Je hebt je naam gegeven en naar je schouder gewezen. Je hebt een wit bandje om je pols gekregen met je geboortedatum erop. Je bent gaan zitten en er gebeurt niet erg veel. De vrouw naast je stommelt naar het onthaal en klaagt dat ze steeds moeilijker kan ademen. ‘I know you’re in pain, ma’am, everybody here is in pain, you gonna have to wait.’

De grote wijzer glijdt verder. De kleine wijzer klikt.
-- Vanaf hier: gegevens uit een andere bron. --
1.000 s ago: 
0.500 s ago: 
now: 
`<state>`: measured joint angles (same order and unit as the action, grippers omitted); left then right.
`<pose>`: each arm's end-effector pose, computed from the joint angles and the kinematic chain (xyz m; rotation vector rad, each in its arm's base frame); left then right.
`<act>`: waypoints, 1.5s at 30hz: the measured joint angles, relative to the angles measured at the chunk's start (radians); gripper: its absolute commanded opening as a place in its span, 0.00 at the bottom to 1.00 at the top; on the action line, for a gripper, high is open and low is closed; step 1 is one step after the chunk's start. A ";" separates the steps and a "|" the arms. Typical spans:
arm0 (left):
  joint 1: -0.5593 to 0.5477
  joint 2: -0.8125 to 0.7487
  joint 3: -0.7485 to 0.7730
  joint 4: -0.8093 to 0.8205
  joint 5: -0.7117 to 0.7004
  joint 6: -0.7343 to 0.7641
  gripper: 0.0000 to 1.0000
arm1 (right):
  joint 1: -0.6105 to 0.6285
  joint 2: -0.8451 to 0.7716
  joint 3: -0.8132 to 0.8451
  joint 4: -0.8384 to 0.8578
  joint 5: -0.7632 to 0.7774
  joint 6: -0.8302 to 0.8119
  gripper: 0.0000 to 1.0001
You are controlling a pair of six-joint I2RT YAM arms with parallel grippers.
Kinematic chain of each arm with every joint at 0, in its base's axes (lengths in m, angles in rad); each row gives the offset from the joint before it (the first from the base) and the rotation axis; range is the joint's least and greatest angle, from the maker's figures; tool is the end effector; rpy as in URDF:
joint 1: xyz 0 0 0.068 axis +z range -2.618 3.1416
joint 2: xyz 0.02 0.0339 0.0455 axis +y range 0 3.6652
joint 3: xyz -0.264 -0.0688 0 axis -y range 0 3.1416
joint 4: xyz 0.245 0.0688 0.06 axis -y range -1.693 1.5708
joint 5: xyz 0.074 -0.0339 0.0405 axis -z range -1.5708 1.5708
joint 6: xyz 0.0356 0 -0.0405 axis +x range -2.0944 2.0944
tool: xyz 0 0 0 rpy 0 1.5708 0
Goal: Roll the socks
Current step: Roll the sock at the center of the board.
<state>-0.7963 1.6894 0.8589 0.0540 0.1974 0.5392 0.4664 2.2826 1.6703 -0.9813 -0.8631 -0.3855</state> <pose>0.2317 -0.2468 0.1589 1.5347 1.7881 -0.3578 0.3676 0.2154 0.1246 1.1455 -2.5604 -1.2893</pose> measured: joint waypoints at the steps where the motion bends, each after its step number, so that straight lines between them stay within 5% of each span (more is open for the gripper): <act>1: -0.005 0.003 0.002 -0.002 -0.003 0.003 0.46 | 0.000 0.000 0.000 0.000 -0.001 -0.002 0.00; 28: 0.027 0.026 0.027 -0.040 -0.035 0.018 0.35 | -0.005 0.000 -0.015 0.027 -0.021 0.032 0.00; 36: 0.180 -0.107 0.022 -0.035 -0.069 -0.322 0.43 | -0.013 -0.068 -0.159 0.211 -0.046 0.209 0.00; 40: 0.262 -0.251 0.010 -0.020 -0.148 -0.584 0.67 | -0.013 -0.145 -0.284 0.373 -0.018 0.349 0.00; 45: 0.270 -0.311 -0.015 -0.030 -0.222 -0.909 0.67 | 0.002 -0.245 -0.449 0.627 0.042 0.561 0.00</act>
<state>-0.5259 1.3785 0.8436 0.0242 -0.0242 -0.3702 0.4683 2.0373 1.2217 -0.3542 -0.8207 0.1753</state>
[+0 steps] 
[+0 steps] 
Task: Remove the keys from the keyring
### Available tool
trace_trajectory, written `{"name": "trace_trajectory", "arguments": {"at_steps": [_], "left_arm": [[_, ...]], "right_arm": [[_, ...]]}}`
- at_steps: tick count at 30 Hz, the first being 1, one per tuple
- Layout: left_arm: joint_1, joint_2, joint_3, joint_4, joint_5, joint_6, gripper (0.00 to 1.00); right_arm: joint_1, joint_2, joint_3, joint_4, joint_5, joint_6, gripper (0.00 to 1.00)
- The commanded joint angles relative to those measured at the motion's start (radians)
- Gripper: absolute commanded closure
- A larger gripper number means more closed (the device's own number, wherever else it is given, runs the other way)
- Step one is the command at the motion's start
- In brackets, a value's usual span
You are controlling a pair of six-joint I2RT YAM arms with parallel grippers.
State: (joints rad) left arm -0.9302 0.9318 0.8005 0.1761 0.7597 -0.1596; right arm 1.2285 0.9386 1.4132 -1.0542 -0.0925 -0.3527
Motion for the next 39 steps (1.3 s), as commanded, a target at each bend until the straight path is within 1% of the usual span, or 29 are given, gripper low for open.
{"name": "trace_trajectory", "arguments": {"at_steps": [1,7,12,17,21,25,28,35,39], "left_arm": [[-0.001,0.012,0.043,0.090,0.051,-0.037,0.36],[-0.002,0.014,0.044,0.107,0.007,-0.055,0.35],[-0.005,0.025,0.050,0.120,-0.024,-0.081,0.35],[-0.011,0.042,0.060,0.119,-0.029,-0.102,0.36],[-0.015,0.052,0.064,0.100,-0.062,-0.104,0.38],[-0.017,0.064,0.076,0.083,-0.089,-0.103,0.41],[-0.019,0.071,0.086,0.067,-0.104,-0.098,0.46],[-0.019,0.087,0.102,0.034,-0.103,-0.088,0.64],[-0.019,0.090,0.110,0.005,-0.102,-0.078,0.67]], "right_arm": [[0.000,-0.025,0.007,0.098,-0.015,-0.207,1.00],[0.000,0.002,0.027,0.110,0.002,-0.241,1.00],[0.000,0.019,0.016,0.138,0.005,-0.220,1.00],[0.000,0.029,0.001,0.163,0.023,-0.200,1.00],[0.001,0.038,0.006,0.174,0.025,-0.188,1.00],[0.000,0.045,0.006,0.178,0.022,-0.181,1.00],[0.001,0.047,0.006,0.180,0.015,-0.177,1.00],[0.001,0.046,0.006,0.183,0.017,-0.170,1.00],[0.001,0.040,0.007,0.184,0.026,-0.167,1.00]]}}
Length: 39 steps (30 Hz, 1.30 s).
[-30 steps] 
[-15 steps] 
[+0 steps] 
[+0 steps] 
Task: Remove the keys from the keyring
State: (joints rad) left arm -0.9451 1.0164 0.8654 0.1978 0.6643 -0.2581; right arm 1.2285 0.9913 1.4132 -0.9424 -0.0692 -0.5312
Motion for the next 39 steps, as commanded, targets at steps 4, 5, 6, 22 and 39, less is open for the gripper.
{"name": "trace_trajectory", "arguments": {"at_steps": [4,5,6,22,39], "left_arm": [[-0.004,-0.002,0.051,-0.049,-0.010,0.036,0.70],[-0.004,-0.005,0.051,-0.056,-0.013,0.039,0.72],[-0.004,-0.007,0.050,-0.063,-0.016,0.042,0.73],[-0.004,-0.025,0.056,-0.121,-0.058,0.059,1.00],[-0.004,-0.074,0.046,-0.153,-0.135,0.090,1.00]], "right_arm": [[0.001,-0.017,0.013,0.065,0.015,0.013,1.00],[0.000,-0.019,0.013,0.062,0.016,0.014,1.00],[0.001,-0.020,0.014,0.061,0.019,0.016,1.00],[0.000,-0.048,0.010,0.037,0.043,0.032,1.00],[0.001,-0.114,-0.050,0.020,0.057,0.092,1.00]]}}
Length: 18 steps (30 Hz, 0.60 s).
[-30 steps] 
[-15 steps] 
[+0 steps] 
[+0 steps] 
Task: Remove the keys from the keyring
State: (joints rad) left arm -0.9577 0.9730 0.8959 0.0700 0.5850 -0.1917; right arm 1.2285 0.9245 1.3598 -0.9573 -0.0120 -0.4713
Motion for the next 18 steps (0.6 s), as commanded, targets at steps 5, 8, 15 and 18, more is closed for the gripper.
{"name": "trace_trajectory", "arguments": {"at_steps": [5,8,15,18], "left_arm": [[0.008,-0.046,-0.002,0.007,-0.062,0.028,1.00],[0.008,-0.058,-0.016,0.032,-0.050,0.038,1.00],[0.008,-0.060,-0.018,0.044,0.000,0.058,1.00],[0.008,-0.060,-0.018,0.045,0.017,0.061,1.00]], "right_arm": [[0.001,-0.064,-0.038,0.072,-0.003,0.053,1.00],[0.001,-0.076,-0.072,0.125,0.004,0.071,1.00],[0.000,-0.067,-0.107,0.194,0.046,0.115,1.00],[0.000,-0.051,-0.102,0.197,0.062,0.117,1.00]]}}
Je legt in een kamertje aan een lieve verpleger uit wat je hebt uitgespookt. Je bloeddruk, hartslag en temperatuur geven aan dat je nog onder de levenden bent, dat je dringend nog wat de wachtzaal in moet. Daar houdt een vrouw haar buik vast terwijl ze behoorlijk letterlijk op haar tanden bijt. Recht voor je zit een man met een grijze baard. Hij mompelt in zichzelf en houdt geconcentreerd een hand omhoog richting wachtenden alsof hij een groepshealing uitvoert. Achter je leest een man een papier met de ER-spelregels luidop voor met de toon van een misdienaar. Je hebt het intussen wat koud nu de avond valt (je ging op pad in sandalen, short en shirt in de blakende zon) en je zou iets kunnen eten (behalve nootjes uit de automaat). Maar nu je aan een ander loket nog een keer je naam hebt gegeven en je kapitaalkracht hebt bevestigd, kan het niet lang meer duren. Maar dat kan het wel.
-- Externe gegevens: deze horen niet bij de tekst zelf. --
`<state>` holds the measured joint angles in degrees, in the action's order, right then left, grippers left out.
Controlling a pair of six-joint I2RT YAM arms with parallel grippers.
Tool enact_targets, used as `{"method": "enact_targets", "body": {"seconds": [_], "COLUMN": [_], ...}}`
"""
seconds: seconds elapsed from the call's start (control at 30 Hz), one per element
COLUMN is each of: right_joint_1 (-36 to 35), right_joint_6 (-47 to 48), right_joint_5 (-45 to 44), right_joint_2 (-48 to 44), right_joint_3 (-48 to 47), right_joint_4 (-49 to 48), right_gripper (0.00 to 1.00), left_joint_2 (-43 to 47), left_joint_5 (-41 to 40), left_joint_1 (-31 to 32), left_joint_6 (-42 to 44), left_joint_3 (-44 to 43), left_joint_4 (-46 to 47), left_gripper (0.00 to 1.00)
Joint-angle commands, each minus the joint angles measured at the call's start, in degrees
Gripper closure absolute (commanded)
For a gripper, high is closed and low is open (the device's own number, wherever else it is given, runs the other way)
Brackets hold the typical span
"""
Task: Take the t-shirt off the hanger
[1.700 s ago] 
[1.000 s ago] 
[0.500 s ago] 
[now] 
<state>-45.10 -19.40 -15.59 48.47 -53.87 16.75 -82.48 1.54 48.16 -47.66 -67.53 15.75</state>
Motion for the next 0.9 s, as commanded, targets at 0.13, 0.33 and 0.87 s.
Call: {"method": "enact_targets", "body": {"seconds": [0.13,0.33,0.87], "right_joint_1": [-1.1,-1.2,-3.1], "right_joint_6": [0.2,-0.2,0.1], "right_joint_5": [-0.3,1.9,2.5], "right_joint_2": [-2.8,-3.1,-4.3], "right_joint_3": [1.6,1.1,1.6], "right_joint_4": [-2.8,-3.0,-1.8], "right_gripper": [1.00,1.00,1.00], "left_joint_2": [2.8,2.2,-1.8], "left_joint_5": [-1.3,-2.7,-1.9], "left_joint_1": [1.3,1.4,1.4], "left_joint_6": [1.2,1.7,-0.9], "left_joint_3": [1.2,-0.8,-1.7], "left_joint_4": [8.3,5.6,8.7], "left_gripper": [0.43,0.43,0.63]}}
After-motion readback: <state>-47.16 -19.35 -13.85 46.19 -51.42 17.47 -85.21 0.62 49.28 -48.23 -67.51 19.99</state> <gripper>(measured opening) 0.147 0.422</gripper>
De grote wijzer glijdt verder. De kleine wijzer klikt. En klikt. En klikt.

Meer en meer mensen stappen met een zekere familiariteit de ER binnen. Ze kijken wat American football en dringen niet. Rommelen wat in hun plastic zak. Zoals zij. Met verwaaide kleren en gescheurde haren. Ze balt haar vuisten ver uit haar geruite hemd voor het scherm en brult haar team toe. Ze loopt energiek heen en weer als was het door haar eigen woonkamer. Komt checken of je wel oké bent. Wil ijs voor je schouder halen, maar faalt. Ze is over een bananenschil gevallen. Ze toont haar letsels: een schaafwondje aan haar elleboog. Kan iemand haar NU helpen?
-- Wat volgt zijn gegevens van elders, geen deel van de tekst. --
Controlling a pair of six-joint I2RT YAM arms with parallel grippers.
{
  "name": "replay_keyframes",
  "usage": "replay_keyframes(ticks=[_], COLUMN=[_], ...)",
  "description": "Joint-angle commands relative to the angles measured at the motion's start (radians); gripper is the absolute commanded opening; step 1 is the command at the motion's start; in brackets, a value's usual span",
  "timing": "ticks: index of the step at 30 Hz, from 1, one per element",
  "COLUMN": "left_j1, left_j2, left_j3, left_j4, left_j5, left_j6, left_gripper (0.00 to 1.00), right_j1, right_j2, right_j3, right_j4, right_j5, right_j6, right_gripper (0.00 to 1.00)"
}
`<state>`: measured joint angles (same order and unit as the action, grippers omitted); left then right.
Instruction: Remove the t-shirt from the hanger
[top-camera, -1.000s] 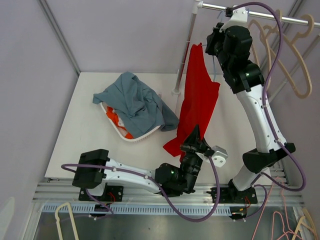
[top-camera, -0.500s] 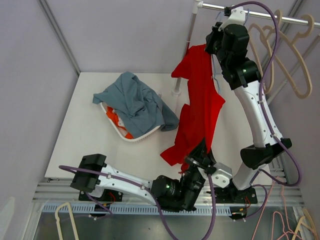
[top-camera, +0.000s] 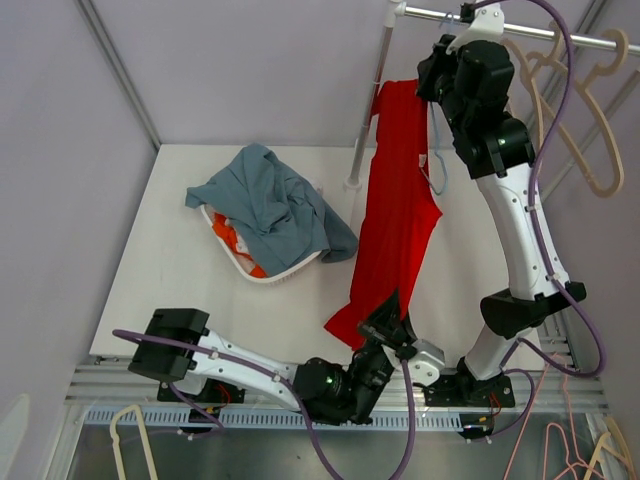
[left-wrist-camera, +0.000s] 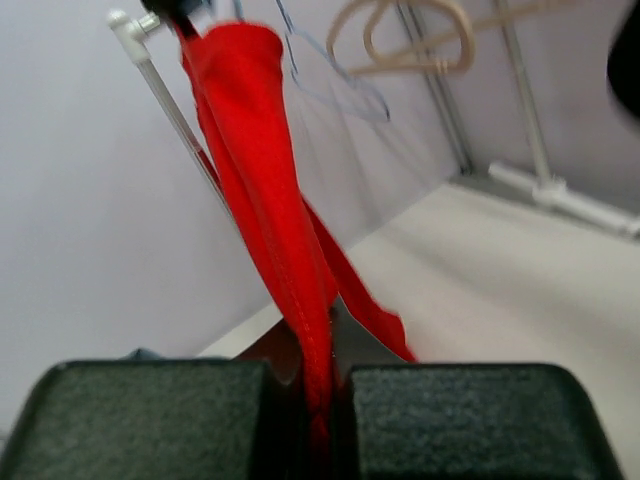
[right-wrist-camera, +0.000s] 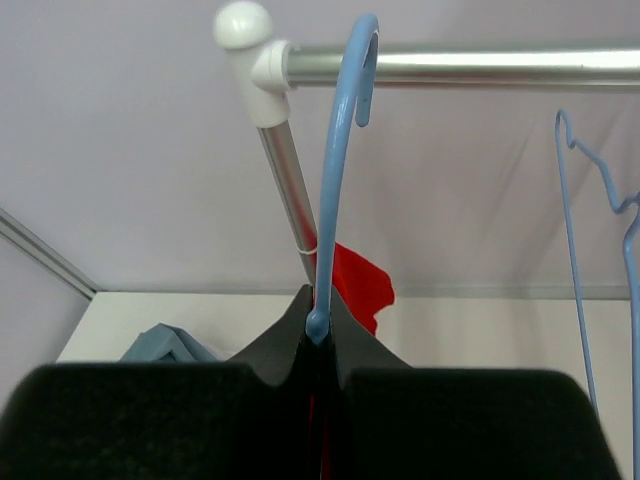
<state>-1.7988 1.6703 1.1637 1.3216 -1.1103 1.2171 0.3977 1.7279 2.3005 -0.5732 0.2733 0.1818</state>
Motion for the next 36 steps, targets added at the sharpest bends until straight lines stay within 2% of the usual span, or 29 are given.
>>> replay_keyframes(ticks=[1, 5, 8, 14, 17, 18, 19, 21, 22, 23, 24, 25, 26, 28, 29, 33, 36], left_j1=[-0.031, 0.015, 0.096, 0.334, 0.435, 0.464, 0.516, 0.571, 0.628, 0.665, 0.709, 0.783, 0.802, 0.826, 0.837, 0.930, 1.032], left_j2=[-0.052, -0.083, -0.113, -0.089, -0.086, -0.087, -0.092, -0.133, -0.158, -0.181, -0.213, -0.221, -0.224, -0.237, -0.248, -0.287, -0.279], left_j3=[-0.163, -0.277, -0.274, -0.101, -0.032, 0.031, 0.046, 0.114, 0.132, 0.189, 0.233, 0.246, 0.260, 0.264, 0.274, 0.398, 0.597], left_j4=[0.294, 0.295, 0.295, 0.295, 0.231, 0.165, -0.008, -0.297, -0.727, -0.948, -1.113, -1.254, -1.263, -1.201, -1.211, -1.370, -1.476], left_j5=[-0.039, -0.091, -0.108, -0.097, -0.069, -0.068, -0.062, -0.017, 0.022, 0.153, 0.226, 0.277, 0.286, 0.219, 0.214, 0.338, 0.441], left_j6=[-0.117, -0.205, -0.199, -0.076, -0.102, -0.146, -0.198, -0.513, -0.668, -1.019, -1.159, -1.230, -1.252, -1.138, -1.128, -1.176, -1.209], left_gripper=[0.01, 0.01, 0.01, 0.01, 0.01, 0.01, 0.01, 0.01, 0.01, 0.01, 0.01, 0.01, 0.01, 0.01, 0.01, 0.01, 0.01], right_j1=[-0.025, -0.025, -0.025, -0.020, -0.010, -0.008, -0.008, -0.008, -0.008, -0.008, -0.008, -0.008, -0.008, -0.008, -0.008, -0.011, -0.011], right_j2=[-0.010, -0.050, -0.094, -0.223, -0.286, -0.300, -0.313, -0.349, -0.361, -0.373, -0.399, -0.412, -0.425, -0.445, -0.445, -0.392, -0.340], right_j3=[0.109, 0.126, 0.109, 0.008, -0.023, -0.021, -0.018, -0.010, -0.006, -0.007, -0.012, -0.021, -0.054, -0.088, -0.105, -0.124, -0.134], right_j4=[0.069, 0.020, -0.028, -0.149, -0.233, -0.261, -0.313, -0.374, -0.384, -0.389, -0.375, -0.358, -0.332, -0.257, -0.238, -0.148, -0.064], right_j5=[0.014, 0.003, -0.020, -0.075, -0.091, -0.091, -0.095, -0.098, -0.092, -0.088, -0.069, -0.060, -0.054, -0.046, -0.043, -0.042, -0.054], right_j6=[-0.027, -0.027, 0.004, 0.073, 0.081, 0.081, 0.081, 0.074, 0.073, 0.067, 0.061, 0.056, 0.051, 0.030, 0.024, -0.002, -0.022], right_gripper=[0.00, 0.00, 0.00, 0.00, 0.00, 0.00, 0.00, 0.00, 0.00, 0.00, 0.00, 0.00, 0.00, 0.00, 0.00, 0.00, 0.00])
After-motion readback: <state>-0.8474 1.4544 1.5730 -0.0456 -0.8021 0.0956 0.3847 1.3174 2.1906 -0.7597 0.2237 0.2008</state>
Nog wat klikjes verder probeert iemand je naam uit te spreken en gaan de poorten van het ziekenhuis voor je open.

Actie.

Of nee, het is vals alarm. Het wachten gaat nu verder in een kleiner kamertje. Maar hier is een bed en iemand geeft je een warm deken. Je vindt het intussen allemaal best. De rest van de nacht is wazig. Je wordt rondgereden in een ziekenhuisbedje door gangen waar mensen met buisjes in hun lijf bedje aan bedje tegen de muren geparkeerd staan – ja, net als in de film! X-rays.

Klik. Klik.

‘On a scale from 1 to 10 how much are you in pain?’ Pijnstillers afgewezen. In de gang in je bedje tussen de rest geparkeerd. Het sporadisch gekreun en gegil – ‘I’m not going to die’ – genegeerd. Geslapen. Vergeten.

Klik. Klik.

Een diagnose en een draagdoek gekregen. Na twaalf uur ER om half vijf ’s ochtends gebroken wandelen gestuurd. Wie dient de ER eerste hulp toe?